By the way, as demonstrated by the Prime Minister’s persistent reference to work done by the “independent” Public Service, this Government has a peculiar definition of “independence”, which presumably extends to trials set up and defined by the Government, with participants hand-picked by the Government and conducted by Government-paid consultants. But that’s beside the point. Let's move on.
It was on the YouTube issue where I thought the Minister really did himself no favours. “Keane’s speculation of whether Google will comply with the laws of the Australian Government is interesting, however it should be noted that Google has operated within the Chinese regime for many years.”
While I'm chuffed that anything of mine could ever be considered "interesting", I had to re-read that because I couldn’t believe Conroy said it. This is the Minister who complained of “being accused of being the Great Wall of China”, directly comparing what the Government proposed with China’s internet filtering.
When he responded in Crikey
, the Minister was happy to talk about his discussions with Google about outsourcing filtering to it. He told Greens Senator Scott Ludlam last week at Estimates “we are in discussions with companies such as Google over this issue. They are experts at deep packet filtering, to give you one example. They are currently probably the world’s leading deep packet filterer, which is probably unknown to most people who are using their sites. They also have experience at blocking material in a number of other countries at the behest of governments.”

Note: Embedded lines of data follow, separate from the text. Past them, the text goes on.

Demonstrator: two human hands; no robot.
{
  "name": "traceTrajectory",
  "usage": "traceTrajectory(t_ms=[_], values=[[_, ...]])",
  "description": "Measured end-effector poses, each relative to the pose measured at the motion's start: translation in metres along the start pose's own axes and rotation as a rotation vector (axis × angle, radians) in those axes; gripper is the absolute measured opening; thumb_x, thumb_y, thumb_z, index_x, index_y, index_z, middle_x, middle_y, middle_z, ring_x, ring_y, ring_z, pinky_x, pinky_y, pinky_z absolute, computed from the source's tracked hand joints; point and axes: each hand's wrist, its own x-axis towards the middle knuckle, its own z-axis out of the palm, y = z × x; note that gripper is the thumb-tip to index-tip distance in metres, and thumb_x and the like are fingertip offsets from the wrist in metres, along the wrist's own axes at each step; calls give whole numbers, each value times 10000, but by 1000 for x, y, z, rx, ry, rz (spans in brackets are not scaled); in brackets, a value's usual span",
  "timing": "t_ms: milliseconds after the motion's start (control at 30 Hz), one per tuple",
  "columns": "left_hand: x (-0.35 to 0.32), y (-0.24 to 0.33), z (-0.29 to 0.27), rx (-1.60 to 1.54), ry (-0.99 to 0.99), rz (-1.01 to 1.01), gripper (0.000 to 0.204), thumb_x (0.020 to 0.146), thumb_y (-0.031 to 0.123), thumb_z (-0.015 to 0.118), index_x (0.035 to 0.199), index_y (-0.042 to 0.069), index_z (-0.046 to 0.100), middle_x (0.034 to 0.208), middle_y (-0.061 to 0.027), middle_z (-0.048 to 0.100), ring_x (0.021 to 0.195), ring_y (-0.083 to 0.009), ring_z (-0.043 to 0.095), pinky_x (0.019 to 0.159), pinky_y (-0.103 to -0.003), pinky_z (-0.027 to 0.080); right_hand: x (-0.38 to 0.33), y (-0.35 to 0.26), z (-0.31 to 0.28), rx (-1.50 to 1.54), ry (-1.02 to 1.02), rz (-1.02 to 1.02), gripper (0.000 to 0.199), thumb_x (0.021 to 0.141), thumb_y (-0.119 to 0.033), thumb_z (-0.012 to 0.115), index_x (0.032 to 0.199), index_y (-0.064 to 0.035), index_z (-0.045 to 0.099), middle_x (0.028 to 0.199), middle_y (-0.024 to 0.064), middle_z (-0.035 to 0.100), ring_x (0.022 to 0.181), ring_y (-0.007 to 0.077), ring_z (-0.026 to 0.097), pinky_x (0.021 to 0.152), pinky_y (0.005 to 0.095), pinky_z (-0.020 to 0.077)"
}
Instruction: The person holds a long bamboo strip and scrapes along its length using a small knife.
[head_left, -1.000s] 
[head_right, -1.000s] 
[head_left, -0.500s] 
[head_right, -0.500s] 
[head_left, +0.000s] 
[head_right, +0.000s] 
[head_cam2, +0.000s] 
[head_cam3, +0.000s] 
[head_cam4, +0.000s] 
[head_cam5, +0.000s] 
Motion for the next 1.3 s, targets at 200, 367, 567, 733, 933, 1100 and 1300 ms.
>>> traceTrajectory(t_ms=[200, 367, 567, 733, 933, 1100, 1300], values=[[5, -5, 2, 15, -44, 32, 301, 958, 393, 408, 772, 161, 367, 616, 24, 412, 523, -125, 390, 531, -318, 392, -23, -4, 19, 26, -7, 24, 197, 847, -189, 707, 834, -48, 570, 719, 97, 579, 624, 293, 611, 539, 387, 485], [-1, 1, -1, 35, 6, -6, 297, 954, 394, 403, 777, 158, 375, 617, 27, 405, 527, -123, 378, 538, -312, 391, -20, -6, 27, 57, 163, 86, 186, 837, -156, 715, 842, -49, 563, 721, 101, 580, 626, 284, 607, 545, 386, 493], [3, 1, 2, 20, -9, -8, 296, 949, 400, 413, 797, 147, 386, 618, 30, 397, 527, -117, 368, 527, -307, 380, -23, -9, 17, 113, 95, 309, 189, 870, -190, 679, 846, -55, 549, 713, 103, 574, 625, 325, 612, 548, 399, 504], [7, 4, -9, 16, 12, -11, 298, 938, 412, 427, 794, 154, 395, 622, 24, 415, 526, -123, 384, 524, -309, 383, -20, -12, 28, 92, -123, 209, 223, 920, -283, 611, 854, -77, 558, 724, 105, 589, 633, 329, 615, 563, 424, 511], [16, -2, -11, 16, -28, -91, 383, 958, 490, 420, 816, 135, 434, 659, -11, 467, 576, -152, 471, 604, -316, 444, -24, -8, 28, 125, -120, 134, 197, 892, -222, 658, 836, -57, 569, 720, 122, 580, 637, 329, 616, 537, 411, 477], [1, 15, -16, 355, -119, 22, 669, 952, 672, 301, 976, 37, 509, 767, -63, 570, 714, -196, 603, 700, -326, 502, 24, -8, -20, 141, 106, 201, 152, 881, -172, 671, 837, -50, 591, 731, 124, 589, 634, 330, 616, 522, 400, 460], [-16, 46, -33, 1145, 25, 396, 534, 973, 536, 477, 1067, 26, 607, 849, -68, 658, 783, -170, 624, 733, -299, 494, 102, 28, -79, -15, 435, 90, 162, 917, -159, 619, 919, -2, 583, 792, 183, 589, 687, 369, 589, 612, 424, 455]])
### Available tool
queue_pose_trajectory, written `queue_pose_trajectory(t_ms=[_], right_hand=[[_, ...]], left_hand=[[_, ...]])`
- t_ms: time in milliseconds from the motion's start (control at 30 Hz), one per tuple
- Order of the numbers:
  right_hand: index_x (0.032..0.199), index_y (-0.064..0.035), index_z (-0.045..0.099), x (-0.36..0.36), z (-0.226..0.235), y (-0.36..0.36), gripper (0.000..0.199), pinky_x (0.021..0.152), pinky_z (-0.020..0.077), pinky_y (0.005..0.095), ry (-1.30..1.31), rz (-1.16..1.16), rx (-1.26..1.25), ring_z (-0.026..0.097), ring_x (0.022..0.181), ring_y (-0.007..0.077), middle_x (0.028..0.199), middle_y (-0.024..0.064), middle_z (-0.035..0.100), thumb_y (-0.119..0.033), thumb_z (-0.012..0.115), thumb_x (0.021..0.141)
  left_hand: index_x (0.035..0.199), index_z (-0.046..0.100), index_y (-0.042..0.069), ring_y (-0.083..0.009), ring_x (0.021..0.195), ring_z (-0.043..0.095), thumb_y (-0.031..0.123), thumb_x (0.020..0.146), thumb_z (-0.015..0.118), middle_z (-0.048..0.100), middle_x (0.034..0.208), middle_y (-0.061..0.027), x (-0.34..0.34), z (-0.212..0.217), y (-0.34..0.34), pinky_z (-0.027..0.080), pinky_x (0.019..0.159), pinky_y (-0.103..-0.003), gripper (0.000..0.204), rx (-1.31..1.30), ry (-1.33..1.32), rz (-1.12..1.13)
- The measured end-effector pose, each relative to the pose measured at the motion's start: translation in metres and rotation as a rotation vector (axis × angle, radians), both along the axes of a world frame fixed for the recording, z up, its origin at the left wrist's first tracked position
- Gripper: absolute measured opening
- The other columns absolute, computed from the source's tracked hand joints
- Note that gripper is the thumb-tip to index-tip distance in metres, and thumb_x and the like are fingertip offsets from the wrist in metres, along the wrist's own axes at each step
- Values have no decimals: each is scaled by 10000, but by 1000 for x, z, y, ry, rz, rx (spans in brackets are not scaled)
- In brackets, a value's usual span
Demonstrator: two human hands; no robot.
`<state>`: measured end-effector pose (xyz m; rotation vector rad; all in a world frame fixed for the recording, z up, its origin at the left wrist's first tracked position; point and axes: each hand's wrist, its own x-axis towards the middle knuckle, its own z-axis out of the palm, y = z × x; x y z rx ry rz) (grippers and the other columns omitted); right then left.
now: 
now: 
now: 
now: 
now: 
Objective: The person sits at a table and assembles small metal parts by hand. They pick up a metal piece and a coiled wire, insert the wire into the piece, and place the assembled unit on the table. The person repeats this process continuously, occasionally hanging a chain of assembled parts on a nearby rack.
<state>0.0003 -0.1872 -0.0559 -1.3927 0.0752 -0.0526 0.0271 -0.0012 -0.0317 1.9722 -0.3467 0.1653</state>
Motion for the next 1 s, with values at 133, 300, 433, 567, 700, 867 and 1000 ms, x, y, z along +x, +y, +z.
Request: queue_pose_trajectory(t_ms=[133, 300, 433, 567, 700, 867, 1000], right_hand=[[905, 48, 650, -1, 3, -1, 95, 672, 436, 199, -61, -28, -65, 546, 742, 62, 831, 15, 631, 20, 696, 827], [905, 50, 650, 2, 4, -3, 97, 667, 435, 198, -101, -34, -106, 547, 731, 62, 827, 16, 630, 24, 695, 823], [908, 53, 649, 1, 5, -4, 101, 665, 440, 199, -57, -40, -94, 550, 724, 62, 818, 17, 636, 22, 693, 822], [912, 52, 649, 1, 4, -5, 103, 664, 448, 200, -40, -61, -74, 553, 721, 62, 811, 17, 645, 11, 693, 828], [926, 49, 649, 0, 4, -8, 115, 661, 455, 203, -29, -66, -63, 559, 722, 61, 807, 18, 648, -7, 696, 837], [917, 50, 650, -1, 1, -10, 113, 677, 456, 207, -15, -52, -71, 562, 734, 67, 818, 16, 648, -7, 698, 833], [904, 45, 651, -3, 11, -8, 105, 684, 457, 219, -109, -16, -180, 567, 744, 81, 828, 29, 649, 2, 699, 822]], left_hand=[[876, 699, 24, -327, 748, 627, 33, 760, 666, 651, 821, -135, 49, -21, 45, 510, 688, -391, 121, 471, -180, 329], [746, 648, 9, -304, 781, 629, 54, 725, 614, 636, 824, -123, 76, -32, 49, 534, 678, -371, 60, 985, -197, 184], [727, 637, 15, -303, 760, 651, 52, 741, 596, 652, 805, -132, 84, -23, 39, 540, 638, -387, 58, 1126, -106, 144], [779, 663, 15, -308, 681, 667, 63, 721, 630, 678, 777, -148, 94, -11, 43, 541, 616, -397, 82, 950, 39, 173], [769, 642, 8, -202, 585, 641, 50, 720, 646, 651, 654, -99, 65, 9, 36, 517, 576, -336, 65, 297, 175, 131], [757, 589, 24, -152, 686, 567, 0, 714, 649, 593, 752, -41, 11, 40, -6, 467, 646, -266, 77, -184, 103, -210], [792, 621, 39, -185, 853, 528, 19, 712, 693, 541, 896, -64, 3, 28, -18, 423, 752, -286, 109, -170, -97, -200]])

Even Google’s announcement that it would no longer cooperate with China’s censorship regime didn’t faze the Minister, who said:
"Google were very happy to block China’s material right up until they found out they had hacked their source code and suddenly discovered that censorship was a bad idea—after they had hacked their source code… We are in discussions and they are ongoing."
Conroy might now be wondering whether publicly mocking a major company with whom he was in “ongoing discussions” was such a good idea after Google declared on Thursday it "won't comply voluntarily with the broad scope of all RC content". A Google representative told Fairfax
"YouTube has clear policies about what content is not allowed, for example hate speech and pornography, and we enforce these, but we can't give any assurances that we would voluntarily remove all Refused Classification content from YouTube. The scope of RC is simply too broad and can raise genuine questions about restrictions on access to information. RC includes the grey realms of material instructing in any crime from [painting] graffiti to politically controversial crimes such as euthanasia, and exposing these topics to public debate is vital for democracy."